> **Exercise directions**: The full set of entries must be copied exactly.

*** Opening Provided records ***

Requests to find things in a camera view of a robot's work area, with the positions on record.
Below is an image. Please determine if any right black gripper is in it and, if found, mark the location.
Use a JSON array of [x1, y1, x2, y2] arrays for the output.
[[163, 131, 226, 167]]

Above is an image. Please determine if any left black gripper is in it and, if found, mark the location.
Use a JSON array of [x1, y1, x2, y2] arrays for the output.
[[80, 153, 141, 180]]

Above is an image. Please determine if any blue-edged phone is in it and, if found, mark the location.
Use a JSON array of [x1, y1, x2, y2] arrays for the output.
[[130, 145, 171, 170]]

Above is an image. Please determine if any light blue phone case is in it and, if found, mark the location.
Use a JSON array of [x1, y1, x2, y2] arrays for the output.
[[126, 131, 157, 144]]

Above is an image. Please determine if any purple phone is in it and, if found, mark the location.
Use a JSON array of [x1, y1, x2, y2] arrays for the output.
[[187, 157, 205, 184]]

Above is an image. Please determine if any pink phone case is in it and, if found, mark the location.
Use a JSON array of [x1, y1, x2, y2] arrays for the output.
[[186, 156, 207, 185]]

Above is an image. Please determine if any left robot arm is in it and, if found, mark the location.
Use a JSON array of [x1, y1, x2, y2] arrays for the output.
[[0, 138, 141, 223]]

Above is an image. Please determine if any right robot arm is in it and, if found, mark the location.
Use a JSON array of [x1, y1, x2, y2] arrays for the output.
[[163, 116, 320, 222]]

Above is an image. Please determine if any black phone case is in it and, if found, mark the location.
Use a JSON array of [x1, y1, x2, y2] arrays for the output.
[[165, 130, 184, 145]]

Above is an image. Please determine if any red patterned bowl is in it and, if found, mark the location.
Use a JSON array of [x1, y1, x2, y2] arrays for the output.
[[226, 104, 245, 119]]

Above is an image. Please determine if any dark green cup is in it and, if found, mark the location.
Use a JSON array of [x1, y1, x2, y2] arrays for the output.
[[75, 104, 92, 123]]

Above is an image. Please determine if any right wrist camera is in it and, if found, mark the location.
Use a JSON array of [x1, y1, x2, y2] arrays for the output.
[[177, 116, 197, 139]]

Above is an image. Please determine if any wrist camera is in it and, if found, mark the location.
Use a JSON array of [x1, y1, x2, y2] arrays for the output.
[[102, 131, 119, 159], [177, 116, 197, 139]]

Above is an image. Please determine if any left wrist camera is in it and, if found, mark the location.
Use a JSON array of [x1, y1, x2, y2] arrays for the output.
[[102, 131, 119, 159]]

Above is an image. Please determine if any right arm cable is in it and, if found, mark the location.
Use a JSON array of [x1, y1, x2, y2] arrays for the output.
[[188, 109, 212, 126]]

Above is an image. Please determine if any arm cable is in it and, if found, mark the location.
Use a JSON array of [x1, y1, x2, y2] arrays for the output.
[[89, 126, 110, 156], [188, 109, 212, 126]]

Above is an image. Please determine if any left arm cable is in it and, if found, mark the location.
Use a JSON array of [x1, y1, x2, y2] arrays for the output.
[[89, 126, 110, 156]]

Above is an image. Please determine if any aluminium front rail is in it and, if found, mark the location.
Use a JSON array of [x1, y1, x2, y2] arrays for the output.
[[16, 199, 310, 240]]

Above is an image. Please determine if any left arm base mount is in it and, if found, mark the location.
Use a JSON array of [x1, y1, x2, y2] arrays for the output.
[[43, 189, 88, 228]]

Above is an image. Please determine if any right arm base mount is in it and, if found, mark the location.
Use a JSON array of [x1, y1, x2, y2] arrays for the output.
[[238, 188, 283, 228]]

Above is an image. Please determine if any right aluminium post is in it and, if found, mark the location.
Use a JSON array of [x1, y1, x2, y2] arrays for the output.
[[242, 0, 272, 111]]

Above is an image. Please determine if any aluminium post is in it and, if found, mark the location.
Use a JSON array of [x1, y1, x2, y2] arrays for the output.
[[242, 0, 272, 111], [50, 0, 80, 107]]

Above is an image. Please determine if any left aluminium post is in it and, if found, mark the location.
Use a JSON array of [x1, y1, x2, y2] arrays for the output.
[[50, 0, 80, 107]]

*** Closing Provided records ***

> **Completed task**:
Requests to find things in a camera view of a robot's work area, with the positions on record.
Below is an image. Please determine if any right black gripper is in it and, if found, mark the location.
Use a JSON array of [x1, y1, x2, y2] arrays for the output.
[[163, 131, 226, 167]]

Above is an image. Please determine if any left black gripper is in it and, if found, mark the location.
Use a JSON array of [x1, y1, x2, y2] arrays for the output.
[[80, 153, 141, 180]]

Above is an image. Please determine if any blue-edged phone is in it and, if found, mark the location.
Use a JSON array of [x1, y1, x2, y2] arrays for the output.
[[130, 145, 171, 170]]

Above is an image. Please determine if any light blue phone case is in it and, if found, mark the location.
Use a JSON array of [x1, y1, x2, y2] arrays for the output.
[[126, 131, 157, 144]]

Above is an image. Please determine if any purple phone is in it and, if found, mark the location.
Use a JSON array of [x1, y1, x2, y2] arrays for the output.
[[187, 157, 205, 184]]

Above is an image. Please determine if any pink phone case is in it and, if found, mark the location.
Use a JSON array of [x1, y1, x2, y2] arrays for the output.
[[186, 156, 207, 185]]

Above is an image. Please determine if any left robot arm is in it and, if found, mark the location.
Use a JSON array of [x1, y1, x2, y2] arrays for the output.
[[0, 138, 141, 223]]

Above is an image. Please determine if any right robot arm is in it and, if found, mark the location.
Use a JSON array of [x1, y1, x2, y2] arrays for the output.
[[163, 116, 320, 222]]

Above is an image. Please determine if any black phone case is in it and, if found, mark the location.
Use a JSON array of [x1, y1, x2, y2] arrays for the output.
[[165, 130, 184, 145]]

Above is an image. Please determine if any red patterned bowl is in it and, if found, mark the location.
Use a JSON array of [x1, y1, x2, y2] arrays for the output.
[[226, 104, 245, 119]]

Above is an image. Please determine if any dark green cup is in it and, if found, mark the location.
Use a JSON array of [x1, y1, x2, y2] arrays for the output.
[[75, 104, 92, 123]]

Above is an image. Please determine if any right wrist camera is in it and, if found, mark the location.
Use a JSON array of [x1, y1, x2, y2] arrays for the output.
[[177, 116, 197, 139]]

Above is an image. Please determine if any wrist camera is in it and, if found, mark the location.
Use a JSON array of [x1, y1, x2, y2] arrays for the output.
[[102, 131, 119, 159], [177, 116, 197, 139]]

Above is an image. Please determine if any left wrist camera is in it and, if found, mark the location.
Use a JSON array of [x1, y1, x2, y2] arrays for the output.
[[102, 131, 119, 159]]

Above is an image. Please determine if any right arm cable is in it and, if found, mark the location.
Use a JSON array of [x1, y1, x2, y2] arrays for the output.
[[188, 109, 212, 126]]

Above is an image. Please determine if any arm cable is in it and, if found, mark the location.
Use a JSON array of [x1, y1, x2, y2] arrays for the output.
[[89, 126, 110, 156], [188, 109, 212, 126]]

Above is an image. Please determine if any left arm cable is in it and, if found, mark the location.
Use a JSON array of [x1, y1, x2, y2] arrays for the output.
[[89, 126, 110, 156]]

Above is an image. Please determine if any aluminium front rail is in it and, if found, mark the location.
Use a JSON array of [x1, y1, x2, y2] arrays for the output.
[[16, 199, 310, 240]]

Above is an image. Please determine if any left arm base mount is in it and, if found, mark the location.
Use a JSON array of [x1, y1, x2, y2] arrays for the output.
[[43, 189, 88, 228]]

Above is an image. Please determine if any right arm base mount is in it and, if found, mark the location.
Use a JSON array of [x1, y1, x2, y2] arrays for the output.
[[238, 188, 283, 228]]

Above is an image. Please determine if any right aluminium post is in it and, if found, mark the location.
Use a JSON array of [x1, y1, x2, y2] arrays for the output.
[[242, 0, 272, 111]]

Above is an image. Please determine if any aluminium post is in it and, if found, mark the location.
Use a JSON array of [x1, y1, x2, y2] arrays for the output.
[[242, 0, 272, 111], [50, 0, 80, 107]]

Above is an image. Please determine if any left aluminium post is in it and, if found, mark the location.
Use a JSON array of [x1, y1, x2, y2] arrays for the output.
[[50, 0, 80, 107]]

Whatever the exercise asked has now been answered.